**TASK DESCRIPTION**
What is wanted is every line below from the one with "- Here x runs" up to and including the one with "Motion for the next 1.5", retyped exactly, pictures excluded, nothing else.

+++ GIVEN INFORMATION

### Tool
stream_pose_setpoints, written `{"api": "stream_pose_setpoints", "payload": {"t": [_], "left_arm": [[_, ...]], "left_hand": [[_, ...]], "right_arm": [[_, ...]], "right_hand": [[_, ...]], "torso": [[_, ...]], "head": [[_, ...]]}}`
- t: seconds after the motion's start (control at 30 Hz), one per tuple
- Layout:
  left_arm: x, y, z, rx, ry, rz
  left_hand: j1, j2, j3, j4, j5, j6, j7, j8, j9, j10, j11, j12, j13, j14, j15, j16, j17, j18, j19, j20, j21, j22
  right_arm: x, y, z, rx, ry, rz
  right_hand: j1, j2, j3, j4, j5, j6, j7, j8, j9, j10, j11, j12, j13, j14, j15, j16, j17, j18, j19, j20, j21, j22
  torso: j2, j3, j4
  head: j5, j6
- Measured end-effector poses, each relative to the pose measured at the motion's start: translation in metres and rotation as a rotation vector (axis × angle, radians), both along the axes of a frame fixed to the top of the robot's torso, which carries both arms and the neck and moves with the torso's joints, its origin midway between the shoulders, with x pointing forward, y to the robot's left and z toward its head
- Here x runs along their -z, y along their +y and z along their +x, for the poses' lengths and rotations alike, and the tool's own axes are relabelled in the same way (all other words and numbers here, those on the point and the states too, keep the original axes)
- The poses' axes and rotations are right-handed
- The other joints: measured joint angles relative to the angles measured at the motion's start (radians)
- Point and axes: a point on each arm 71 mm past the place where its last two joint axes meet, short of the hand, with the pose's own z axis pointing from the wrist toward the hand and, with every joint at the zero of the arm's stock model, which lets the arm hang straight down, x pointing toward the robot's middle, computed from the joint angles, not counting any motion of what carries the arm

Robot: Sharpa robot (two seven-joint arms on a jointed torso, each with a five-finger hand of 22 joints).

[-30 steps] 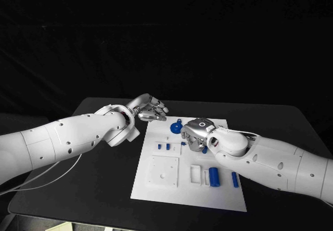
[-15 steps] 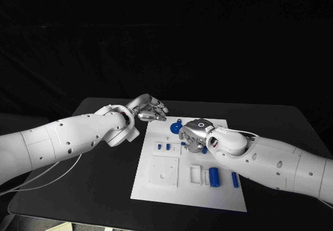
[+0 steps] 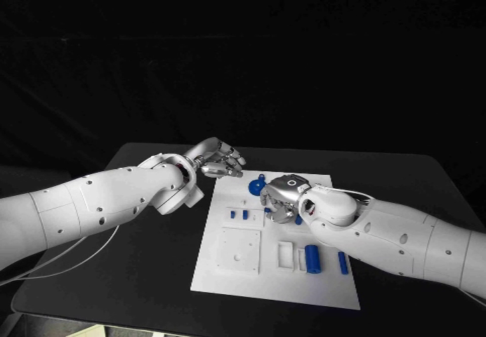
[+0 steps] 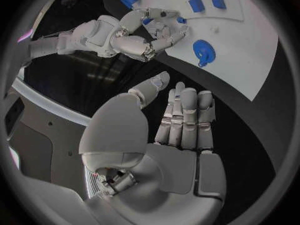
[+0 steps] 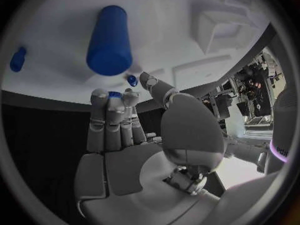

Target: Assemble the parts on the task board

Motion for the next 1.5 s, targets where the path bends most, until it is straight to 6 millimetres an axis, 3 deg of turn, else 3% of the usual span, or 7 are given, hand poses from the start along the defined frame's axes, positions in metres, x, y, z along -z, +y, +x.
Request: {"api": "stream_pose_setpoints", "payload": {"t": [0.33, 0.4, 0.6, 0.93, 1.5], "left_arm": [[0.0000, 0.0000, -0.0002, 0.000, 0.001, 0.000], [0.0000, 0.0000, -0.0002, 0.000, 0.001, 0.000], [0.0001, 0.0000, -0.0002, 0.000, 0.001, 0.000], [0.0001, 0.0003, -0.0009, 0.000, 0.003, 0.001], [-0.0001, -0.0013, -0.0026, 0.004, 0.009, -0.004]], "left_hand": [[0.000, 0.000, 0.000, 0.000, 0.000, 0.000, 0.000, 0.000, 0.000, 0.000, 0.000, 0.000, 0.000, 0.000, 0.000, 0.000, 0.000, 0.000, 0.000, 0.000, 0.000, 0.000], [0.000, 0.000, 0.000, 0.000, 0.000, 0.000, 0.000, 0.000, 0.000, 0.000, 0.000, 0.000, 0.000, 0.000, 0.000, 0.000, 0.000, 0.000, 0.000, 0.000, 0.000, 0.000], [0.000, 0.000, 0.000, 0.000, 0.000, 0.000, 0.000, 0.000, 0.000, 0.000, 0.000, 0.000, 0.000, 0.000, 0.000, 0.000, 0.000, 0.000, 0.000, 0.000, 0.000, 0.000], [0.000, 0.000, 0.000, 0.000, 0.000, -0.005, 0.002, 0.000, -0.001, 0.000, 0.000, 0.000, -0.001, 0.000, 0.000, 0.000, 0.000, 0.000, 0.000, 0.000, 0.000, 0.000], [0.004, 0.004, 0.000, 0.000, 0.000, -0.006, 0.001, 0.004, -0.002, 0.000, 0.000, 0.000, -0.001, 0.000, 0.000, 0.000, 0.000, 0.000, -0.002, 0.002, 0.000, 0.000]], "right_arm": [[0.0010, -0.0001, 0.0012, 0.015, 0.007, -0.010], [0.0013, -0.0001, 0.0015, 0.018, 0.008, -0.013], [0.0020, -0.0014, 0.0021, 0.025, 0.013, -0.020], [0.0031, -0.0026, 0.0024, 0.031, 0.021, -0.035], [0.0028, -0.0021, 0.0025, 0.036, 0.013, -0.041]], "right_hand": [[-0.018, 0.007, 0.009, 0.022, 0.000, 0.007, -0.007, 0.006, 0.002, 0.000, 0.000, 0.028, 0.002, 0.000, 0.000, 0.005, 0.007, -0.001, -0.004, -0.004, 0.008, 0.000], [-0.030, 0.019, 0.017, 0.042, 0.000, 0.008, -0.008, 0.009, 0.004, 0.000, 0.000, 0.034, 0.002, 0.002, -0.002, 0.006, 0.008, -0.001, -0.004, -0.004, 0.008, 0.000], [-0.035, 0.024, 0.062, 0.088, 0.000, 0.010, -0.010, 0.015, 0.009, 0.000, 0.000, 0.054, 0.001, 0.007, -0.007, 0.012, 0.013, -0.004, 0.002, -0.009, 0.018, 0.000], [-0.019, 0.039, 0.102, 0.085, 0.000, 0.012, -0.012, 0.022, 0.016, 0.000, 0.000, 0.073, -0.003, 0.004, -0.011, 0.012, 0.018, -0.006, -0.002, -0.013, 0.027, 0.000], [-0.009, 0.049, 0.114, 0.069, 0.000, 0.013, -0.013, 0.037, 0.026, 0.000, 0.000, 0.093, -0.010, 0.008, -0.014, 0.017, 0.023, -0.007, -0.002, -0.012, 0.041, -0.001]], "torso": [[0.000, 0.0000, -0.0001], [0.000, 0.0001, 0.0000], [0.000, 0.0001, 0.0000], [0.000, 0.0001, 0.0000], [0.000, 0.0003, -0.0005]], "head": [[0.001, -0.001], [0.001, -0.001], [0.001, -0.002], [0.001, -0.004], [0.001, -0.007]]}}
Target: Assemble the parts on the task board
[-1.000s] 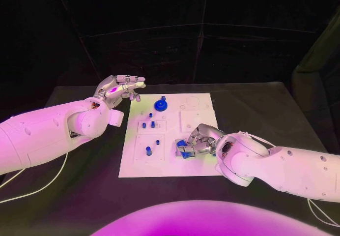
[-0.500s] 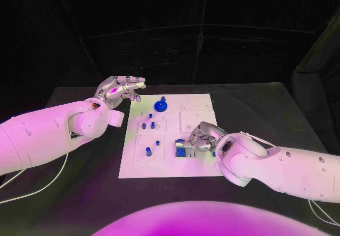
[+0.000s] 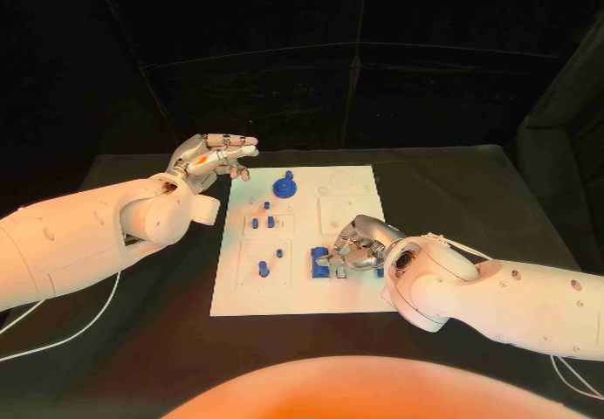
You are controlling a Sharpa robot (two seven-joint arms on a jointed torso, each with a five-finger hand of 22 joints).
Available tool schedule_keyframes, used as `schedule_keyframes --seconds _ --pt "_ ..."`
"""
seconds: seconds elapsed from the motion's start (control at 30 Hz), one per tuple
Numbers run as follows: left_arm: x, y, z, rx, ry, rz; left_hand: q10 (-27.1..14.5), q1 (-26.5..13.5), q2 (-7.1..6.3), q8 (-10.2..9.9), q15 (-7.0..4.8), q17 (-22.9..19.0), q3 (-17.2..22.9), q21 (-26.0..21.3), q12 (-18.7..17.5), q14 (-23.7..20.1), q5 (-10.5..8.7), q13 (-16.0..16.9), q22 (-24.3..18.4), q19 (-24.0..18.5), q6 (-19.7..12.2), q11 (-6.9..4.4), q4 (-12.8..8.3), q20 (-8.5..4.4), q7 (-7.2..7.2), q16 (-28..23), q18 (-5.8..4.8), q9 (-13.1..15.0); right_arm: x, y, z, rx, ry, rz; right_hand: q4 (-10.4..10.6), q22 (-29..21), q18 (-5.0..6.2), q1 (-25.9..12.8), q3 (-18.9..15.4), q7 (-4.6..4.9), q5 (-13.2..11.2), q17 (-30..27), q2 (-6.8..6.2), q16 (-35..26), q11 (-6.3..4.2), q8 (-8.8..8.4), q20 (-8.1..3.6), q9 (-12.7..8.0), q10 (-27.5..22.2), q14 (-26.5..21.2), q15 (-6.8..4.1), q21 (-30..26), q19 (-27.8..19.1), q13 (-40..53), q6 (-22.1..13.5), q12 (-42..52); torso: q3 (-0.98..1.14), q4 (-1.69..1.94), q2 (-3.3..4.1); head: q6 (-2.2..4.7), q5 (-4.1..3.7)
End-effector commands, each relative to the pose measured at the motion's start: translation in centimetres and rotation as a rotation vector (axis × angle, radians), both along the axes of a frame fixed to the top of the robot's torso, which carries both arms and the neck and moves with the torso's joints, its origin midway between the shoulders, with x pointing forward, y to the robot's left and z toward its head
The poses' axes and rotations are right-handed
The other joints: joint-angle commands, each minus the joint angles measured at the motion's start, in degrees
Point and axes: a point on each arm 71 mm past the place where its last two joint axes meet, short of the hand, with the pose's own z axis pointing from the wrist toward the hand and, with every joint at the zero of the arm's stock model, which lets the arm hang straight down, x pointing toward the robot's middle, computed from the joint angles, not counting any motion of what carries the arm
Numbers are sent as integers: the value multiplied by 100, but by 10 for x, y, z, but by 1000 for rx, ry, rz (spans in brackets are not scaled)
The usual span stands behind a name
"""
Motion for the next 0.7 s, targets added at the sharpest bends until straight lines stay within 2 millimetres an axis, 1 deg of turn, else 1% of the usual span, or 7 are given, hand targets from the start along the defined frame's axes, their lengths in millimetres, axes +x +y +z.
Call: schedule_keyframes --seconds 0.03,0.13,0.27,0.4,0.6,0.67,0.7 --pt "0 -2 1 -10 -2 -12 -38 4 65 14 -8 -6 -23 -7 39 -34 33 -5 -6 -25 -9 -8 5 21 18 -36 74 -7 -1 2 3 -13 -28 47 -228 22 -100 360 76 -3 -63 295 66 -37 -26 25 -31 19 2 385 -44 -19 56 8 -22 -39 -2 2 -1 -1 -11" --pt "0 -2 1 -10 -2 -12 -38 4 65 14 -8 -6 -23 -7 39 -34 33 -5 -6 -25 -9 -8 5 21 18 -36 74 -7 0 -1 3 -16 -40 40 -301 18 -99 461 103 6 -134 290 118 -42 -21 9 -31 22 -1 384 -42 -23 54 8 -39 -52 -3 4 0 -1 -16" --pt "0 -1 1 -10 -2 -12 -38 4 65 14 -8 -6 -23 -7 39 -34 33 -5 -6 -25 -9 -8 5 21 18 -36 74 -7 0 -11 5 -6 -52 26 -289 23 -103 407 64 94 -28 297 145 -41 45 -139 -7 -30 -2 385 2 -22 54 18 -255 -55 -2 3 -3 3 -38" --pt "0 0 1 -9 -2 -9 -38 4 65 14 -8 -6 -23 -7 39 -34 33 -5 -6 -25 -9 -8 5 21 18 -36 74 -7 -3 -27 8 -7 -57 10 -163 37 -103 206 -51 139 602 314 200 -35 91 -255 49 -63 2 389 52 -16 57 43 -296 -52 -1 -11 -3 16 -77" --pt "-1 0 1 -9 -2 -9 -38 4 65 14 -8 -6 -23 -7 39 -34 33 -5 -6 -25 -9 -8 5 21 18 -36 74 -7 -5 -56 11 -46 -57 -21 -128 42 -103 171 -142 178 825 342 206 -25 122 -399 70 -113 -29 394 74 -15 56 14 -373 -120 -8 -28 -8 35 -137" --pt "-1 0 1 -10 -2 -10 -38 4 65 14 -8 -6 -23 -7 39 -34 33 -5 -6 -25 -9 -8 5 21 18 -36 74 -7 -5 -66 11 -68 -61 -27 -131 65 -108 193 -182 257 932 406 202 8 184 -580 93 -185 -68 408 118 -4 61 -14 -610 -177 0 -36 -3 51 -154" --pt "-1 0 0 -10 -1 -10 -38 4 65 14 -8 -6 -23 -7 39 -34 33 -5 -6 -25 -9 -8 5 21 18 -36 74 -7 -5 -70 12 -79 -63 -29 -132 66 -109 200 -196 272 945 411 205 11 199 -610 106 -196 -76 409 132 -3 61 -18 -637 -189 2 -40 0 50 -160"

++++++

**EXERCISE SOLUTION**
- Here x runs along their -z, y along their +y and z along their +x, for the poses' lengths and rotations alike, and the tool's own axes are relabelled in the same way (all other words and numbers here, those on the point and the states too, keep the original axes)
- The poses' axes and rotations are right-handed
- The other joints: measured joint angles relative to the angles measured at the motion's start (radians)
- Point and axes: a point on each arm 71 mm past the place where its last two joint axes meet, short of the hand, with the pose's own z axis pointing from the wrist toward the hand and, with every joint at the zero of the arm's stock model, which lets the arm hang straight down, x pointing toward the robot's middle, computed from the joint angles, not counting any motion of what carries the arm

Robot: Sharpa robot (two seven-joint arms on a jointed torso, each with a five-finger hand of 22 joints).

[-30 steps] 
[-15 steps] 
[+0 steps] 
[+0 steps] 
[+0 steps] 

Target: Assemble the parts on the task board

Motion for the next 1.5 s, targets where the path bends most, until it is straight to 6 millimetres an axis, 3 deg of turn, else 3% of the usual span, or 7 are given, hand poses from the start along the defined frame's axes, positions in metres, x, y, z along -z, +y, +x.

This exercise is now complete.